→ **Exercise prompt**
The whole of the data is to be reproduced exactly.

(Collected data)
▬▬▬▬▬▬

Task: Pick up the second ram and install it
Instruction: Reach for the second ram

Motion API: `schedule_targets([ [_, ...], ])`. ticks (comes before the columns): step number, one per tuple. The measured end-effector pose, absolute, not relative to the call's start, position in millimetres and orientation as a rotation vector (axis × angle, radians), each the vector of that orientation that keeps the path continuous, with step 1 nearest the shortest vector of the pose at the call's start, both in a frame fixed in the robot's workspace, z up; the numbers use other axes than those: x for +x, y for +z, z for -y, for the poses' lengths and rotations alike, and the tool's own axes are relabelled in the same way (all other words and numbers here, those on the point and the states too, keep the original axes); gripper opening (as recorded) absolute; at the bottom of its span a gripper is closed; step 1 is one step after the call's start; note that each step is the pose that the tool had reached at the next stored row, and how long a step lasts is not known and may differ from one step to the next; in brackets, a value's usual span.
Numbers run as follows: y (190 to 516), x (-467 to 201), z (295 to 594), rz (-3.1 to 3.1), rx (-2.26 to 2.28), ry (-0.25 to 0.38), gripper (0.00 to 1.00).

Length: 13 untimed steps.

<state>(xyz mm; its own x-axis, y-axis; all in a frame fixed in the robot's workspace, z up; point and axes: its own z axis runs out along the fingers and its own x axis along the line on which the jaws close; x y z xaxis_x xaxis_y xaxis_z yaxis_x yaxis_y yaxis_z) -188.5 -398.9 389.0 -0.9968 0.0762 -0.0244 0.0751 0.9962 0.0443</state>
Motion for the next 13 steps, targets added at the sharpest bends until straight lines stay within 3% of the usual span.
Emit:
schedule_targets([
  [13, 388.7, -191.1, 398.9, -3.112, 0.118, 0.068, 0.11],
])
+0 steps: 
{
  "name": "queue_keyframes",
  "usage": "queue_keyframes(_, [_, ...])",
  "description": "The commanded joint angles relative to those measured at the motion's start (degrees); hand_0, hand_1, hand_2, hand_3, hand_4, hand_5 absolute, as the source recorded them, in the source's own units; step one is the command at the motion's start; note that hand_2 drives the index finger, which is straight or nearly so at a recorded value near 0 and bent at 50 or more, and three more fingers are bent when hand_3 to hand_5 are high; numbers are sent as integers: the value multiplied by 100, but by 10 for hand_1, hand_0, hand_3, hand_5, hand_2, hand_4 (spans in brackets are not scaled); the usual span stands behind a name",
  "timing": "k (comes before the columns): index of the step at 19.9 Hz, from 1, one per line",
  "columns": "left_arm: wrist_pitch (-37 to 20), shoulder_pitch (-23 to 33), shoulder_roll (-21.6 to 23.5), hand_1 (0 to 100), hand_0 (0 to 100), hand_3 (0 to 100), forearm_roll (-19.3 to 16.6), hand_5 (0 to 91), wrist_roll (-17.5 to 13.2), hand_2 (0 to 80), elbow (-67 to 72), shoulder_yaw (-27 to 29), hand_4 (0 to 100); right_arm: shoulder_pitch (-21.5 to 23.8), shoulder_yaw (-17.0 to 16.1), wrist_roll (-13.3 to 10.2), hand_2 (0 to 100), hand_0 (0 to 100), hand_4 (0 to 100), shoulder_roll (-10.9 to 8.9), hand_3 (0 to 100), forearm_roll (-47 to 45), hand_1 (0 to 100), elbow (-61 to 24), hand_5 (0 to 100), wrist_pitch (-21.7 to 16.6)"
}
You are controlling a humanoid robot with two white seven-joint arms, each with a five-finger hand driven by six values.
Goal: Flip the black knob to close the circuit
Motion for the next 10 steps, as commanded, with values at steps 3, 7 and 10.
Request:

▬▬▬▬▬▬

→ **Response to the task**
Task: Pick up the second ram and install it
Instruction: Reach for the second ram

Motion API: `schedule_targets([ [_, ...], ])`. ticks (comes before the columns): step number, one per tuple. The measured end-effector pose, absolute, not relative to the call's start, position in millimetres and orientation as a rotation vector (axis × angle, radians), each the vector of that orientation that keeps the path continuous, with step 1 nearest the shortest vector of the pose at the call's start, both in a frame fixed in the robot's workspace, z up; the numbers use other axes than those: x for +x, y for +z, z for -y, for the poses' lengths and rotations alike, and the tool's own axes are relabelled in the same way (all other words and numbers here, those on the point and the states too, keep the original axes); gripper opening (as recorded) absolute; at the bottom of its span a gripper is closed; step 1 is one step after the call's start; note that each step is the pose that the tool had reached at the next stored row, and how long a step lasts is not known and may differ from one step to the next; in brackets, a value's usual span.
Numbers run as follows: y (190 to 516), x (-467 to 201), z (295 to 594), rz (-3.1 to 3.1), rx (-2.26 to 2.28), ry (-0.25 to 0.38), gripper (0.00 to 1.00).

Length: 13 untimed steps.

<state>(xyz mm; its own x-axis, y-axis; all in a frame fixed in the robot's workspace, z up; point and axes: its own z axis runs out along the fingers and its own x axis along the line on which the jaws close; x y z xaxis_x xaxis_y xaxis_z yaxis_x yaxis_y yaxis_z) -188.5 -398.9 389.0 -0.9968 0.0762 -0.0244 0.0751 0.9962 0.0443</state>
Motion for the next 13 steps, targets added at the sharpest bends until straight lines stay within 3% of the usual span.
Emit:
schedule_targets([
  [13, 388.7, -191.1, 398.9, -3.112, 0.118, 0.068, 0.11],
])
+0 steps: 
{
  "name": "queue_keyframes",
  "usage": "queue_keyframes(_, [_, ...])",
  "description": "The commanded joint angles relative to those measured at the motion's start (degrees); hand_0, hand_1, hand_2, hand_3, hand_4, hand_5 absolute, as the source recorded them, in the source's own units; step one is the command at the motion's start; note that hand_2 drives the index finger, which is straight or nearly so at a recorded value near 0 and bent at 50 or more, and three more fingers are bent when hand_3 to hand_5 are high; numbers are sent as integers: the value multiplied by 100, but by 10 for hand_1, hand_0, hand_3, hand_5, hand_2, hand_4 (spans in brackets are not scaled); the usual span stands behind a name",
  "timing": "k (comes before the columns): index of the step at 19.9 Hz, from 1, one per line",
  "columns": "left_arm: wrist_pitch (-37 to 20), shoulder_pitch (-23 to 33), shoulder_roll (-21.6 to 23.5), hand_1 (0 to 100), hand_0 (0 to 100), hand_3 (0 to 100), forearm_roll (-19.3 to 16.6), hand_5 (0 to 91), wrist_roll (-17.5 to 13.2), hand_2 (0 to 80), elbow (-67 to 72), shoulder_yaw (-27 to 29), hand_4 (0 to 100); right_arm: shoulder_pitch (-21.5 to 23.8), shoulder_yaw (-17.0 to 16.1), wrist_roll (-13.3 to 10.2), hand_2 (0 to 100), hand_0 (0 to 100), hand_4 (0 to 100), shoulder_roll (-10.9 to 8.9), hand_3 (0 to 100), forearm_roll (-47 to 45), hand_1 (0 to 100), elbow (-61 to 24), hand_5 (0 to 100), wrist_pitch (-21.7 to 16.6)"
}
You are controlling a humanoid robot with two white seven-joint arms, each with a five-finger hand driven by six values.
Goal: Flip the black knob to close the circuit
Motion for the next 10 steps, as commanded, with values at steps 3, 7 and 10.
Request:

This output has been given in full.